The Pruitt-Igoe Myth
Chad Freidrichs’ alternately depressing and heartening documentary erases the accepted notion that St. Louis’ infamous public housing project was a disaster and, by extension, exposes the uninformed outcry against modernist architecture and the people who lived there. This strong, intelligent work of activism is equally factual and emotional, which it balances beautifully. Extras include a 30-minute film, More Than One Thing (1969), Freidrichs’ commentary and additional interviews.
With Mitt Romney’s rise, “venture capitalist” has become a dirty term, but it wasn’t always thus.

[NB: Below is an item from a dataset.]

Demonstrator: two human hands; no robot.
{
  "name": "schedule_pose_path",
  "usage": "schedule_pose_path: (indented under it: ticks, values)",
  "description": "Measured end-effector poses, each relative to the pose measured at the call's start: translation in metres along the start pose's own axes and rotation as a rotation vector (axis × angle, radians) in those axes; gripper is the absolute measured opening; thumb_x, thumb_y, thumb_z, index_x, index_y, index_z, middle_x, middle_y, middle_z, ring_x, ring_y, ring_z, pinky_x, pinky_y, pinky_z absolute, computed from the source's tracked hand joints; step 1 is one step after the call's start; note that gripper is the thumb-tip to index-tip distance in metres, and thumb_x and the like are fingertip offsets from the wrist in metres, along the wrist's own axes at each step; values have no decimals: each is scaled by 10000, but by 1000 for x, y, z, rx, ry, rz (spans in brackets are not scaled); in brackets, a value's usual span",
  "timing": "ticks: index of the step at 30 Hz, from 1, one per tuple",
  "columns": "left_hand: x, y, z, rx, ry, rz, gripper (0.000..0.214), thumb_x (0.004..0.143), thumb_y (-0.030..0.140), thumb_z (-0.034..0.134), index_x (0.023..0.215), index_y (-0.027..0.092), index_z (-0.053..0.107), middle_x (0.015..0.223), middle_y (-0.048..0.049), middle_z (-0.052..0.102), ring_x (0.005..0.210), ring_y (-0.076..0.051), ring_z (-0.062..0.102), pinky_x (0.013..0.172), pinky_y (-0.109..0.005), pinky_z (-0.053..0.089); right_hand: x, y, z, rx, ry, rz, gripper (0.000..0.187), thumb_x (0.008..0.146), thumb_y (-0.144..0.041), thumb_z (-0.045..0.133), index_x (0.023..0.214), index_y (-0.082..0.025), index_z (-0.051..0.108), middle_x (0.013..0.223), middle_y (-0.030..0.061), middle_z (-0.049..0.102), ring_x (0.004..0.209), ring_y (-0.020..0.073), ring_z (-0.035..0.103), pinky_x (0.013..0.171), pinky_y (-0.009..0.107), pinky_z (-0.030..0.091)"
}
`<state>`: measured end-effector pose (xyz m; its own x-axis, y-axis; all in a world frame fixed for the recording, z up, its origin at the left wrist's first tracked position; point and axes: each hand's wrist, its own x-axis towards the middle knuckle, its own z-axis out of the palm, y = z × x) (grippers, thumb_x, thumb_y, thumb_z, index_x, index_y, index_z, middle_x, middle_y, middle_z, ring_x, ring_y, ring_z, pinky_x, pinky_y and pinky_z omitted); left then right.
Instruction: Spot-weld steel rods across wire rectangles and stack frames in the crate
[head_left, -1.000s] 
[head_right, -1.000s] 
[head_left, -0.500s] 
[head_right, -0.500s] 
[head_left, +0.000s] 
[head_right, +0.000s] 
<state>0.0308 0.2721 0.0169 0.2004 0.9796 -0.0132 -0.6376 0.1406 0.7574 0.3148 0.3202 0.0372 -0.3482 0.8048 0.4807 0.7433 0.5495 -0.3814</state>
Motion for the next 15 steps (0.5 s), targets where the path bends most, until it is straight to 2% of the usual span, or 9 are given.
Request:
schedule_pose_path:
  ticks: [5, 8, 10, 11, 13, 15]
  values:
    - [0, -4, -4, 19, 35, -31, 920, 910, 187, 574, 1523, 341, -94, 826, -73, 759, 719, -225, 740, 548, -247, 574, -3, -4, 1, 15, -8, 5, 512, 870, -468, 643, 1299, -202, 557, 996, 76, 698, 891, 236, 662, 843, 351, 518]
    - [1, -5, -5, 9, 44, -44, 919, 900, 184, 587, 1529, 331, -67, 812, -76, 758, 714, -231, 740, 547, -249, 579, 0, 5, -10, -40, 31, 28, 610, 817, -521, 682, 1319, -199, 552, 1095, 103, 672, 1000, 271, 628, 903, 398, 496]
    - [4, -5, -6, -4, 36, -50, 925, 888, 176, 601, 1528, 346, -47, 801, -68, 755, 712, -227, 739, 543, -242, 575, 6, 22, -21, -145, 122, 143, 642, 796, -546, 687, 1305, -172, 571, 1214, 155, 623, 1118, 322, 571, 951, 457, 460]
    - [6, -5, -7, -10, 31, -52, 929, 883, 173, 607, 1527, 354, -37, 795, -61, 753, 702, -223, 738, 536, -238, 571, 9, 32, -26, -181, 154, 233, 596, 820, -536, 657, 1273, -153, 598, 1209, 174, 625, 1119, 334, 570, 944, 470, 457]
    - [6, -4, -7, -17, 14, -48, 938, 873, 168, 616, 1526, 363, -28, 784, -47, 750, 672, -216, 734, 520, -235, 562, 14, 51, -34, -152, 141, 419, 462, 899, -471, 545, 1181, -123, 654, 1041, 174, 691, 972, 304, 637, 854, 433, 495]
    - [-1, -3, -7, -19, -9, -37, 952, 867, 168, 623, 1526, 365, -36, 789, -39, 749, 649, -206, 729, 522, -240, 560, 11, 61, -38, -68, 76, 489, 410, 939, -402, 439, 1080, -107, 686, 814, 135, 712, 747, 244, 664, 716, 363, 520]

In the heady days of the ‘60s through the ‘90s, people were not downsizing companies but growing them, and directors Dan Geller and Dayna Goldfine shrewdly examine the men (and woman) who turned companies and products like Apple, PowerPoint and Atari into blockbusters. Alternating new interviews with vintage footage, Geller and Goldfine show that, with smarts and acumen, American capitalists were once innovative, not merely complainers about unfair taxation ruining job creation. Extras include five deleted scenes.

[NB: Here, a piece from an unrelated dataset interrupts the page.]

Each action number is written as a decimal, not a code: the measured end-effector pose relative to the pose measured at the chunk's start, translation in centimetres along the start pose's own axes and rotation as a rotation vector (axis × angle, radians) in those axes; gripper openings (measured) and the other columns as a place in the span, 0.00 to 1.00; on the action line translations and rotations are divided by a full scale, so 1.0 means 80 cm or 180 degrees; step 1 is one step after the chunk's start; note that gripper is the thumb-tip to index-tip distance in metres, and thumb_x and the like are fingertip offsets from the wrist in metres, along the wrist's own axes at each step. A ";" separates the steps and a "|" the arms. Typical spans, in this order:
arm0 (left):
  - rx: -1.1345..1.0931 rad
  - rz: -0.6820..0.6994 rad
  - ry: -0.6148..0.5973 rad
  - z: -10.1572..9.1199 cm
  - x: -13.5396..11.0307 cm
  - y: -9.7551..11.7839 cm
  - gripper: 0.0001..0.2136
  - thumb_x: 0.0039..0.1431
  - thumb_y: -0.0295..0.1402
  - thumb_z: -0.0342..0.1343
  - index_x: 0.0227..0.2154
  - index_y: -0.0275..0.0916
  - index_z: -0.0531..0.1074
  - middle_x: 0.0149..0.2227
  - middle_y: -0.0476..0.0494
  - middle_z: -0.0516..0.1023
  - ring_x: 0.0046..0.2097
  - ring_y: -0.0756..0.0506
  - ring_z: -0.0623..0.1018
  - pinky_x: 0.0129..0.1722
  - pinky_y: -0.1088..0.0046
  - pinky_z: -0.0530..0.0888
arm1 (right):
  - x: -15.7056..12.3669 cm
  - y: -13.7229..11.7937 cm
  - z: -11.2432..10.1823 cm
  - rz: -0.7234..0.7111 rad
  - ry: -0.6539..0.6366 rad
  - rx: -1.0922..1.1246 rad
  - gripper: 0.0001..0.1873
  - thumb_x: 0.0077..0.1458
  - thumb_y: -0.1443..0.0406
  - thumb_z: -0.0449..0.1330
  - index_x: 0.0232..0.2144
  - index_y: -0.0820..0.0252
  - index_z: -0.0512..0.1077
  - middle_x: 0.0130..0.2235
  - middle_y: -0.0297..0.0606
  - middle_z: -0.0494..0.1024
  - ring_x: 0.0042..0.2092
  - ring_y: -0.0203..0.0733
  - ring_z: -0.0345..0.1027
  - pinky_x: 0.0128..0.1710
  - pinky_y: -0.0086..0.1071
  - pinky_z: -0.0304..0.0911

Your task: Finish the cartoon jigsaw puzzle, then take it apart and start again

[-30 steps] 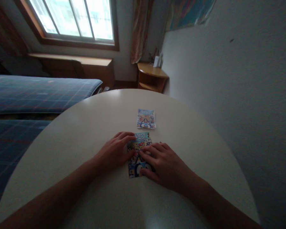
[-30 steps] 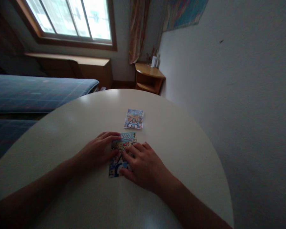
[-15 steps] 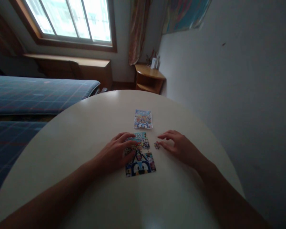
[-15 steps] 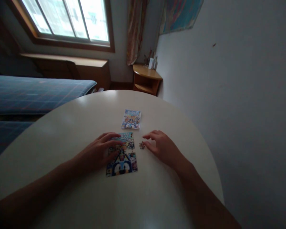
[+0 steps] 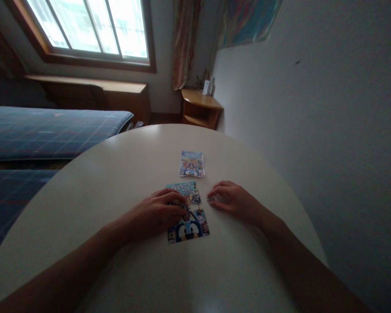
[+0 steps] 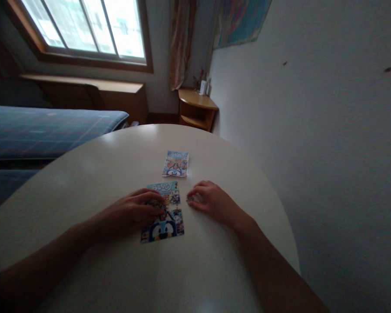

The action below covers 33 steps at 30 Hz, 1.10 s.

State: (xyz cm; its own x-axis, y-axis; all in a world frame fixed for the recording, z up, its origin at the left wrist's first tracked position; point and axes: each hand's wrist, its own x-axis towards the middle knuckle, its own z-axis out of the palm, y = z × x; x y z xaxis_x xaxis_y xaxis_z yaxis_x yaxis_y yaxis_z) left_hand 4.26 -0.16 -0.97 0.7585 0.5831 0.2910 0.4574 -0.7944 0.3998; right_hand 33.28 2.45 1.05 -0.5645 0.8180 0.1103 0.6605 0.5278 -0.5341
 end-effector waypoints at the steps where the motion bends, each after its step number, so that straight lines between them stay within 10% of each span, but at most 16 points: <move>1: -0.0005 0.0005 0.0011 0.000 0.000 0.000 0.11 0.65 0.29 0.55 0.46 0.48 0.77 0.54 0.46 0.74 0.55 0.44 0.71 0.56 0.62 0.72 | 0.000 -0.001 0.000 -0.0002 0.0016 0.0021 0.06 0.56 0.65 0.64 0.39 0.54 0.78 0.43 0.39 0.77 0.46 0.43 0.70 0.49 0.38 0.64; 14: 0.0093 0.0044 -0.0034 -0.004 0.000 0.003 0.09 0.63 0.28 0.55 0.43 0.44 0.77 0.54 0.46 0.75 0.57 0.43 0.72 0.58 0.62 0.71 | 0.003 -0.037 0.039 0.0311 0.0579 0.0726 0.06 0.57 0.63 0.64 0.38 0.53 0.79 0.34 0.34 0.81 0.37 0.38 0.74 0.41 0.33 0.66; 33: 0.0093 0.0060 -0.0057 -0.006 0.001 0.004 0.10 0.62 0.27 0.55 0.43 0.44 0.77 0.54 0.45 0.75 0.56 0.43 0.73 0.58 0.62 0.71 | 0.010 -0.043 0.054 -0.0005 0.0387 0.0336 0.06 0.56 0.67 0.64 0.37 0.53 0.80 0.37 0.36 0.78 0.41 0.40 0.71 0.46 0.36 0.66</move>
State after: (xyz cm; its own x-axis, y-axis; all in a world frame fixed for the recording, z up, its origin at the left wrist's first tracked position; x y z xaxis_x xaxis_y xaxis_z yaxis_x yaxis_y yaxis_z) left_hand 4.25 -0.33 -0.42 0.7752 0.5650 0.2825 0.4560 -0.8100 0.3687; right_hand 28.42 0.33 -0.65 -0.4972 0.8422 0.2085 0.6003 0.5074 -0.6182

Britain’s to blame for our worst reality shows, but they also created this exciting chronicle of historians and archeologists unearthing the ruins left behind by the collapsed Roman empire nearly two millennia ago. Hosted by comedian Tony Robinson, Time Team comprises a dozen episodes that are a time machine back to Britain’s Roman past, from London to Wales, and including a stop at the famous Hadrian’s Wall, the poster boy for Roman civilization in Britain.
Treasure Houses of Britain
This two-disc set compiles five episodes show off the most opulent houses in Britain, led by guide Selina Scott in glorious widescreen (too bad this wasn’t released on Blu). There are visits to Burghley House Chatsworth, Blenheim Palace, Holkham Hall and Boughton House—the last rightly called the English Versailles, not only for its breathtaking baroque buildings and acres of sculpted lawns but also for the treasure trove of incredible paintings, furnishings and sculptures that clutter up its rooms and grounds. The lone extra is a 22-minute behind-the-scenes featurette.

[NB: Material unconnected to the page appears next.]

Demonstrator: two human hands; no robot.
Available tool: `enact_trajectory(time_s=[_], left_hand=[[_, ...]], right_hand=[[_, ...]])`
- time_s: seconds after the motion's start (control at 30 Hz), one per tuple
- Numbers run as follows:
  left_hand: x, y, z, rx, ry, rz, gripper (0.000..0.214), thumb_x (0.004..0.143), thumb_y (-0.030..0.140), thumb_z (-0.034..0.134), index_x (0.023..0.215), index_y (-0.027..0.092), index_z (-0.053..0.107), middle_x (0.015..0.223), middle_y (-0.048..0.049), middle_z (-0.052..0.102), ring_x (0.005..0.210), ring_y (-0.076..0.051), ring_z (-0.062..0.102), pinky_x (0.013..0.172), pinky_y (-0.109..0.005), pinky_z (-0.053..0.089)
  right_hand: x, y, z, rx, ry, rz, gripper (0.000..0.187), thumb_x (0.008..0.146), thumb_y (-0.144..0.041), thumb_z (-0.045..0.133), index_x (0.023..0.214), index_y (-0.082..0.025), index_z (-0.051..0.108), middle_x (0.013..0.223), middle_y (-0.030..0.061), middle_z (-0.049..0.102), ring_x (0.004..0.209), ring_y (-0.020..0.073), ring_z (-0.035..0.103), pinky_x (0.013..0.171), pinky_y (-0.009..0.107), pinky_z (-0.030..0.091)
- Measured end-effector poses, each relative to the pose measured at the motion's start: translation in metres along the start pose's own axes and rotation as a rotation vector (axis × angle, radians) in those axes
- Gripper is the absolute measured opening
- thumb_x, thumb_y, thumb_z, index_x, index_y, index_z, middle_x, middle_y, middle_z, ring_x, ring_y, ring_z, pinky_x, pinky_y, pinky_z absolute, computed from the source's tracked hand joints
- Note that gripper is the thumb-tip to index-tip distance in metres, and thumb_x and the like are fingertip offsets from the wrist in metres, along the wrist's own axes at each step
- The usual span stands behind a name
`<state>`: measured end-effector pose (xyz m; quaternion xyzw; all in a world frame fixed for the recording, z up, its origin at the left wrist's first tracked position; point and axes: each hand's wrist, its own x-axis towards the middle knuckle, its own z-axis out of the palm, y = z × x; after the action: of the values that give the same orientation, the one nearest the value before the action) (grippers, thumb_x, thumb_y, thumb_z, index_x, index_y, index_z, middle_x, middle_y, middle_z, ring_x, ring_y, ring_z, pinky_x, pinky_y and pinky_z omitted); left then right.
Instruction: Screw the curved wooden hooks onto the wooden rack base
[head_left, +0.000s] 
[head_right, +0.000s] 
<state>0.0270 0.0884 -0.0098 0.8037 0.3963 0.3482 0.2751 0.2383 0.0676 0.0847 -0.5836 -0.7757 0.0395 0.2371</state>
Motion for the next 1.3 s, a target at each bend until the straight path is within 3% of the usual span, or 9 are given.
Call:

The complaint most often heard about wind power—“I don’t want those ugly windmills near where I live/vacation/work”—has always sounded selfish. So when Laura Israel’s wittily-titled documentary methodically destroys the pro-wind argument in 83 minutes, attention must be paid. When a resident of the New York State hamlet of Meredith, three hours north of Manhattan, builds a wind farm on his property, reality hits everyone, pro and con: mills are monstrosities, loud, blot out the sun, expensive, and backed by a conglomerate that makes massive profits whether they work or not. This is a remarkable educational primer for residents of Meredith and Tug Hill, a nearby town farther along in wind farming, and sympathetic viewers. Extras include additional interviews.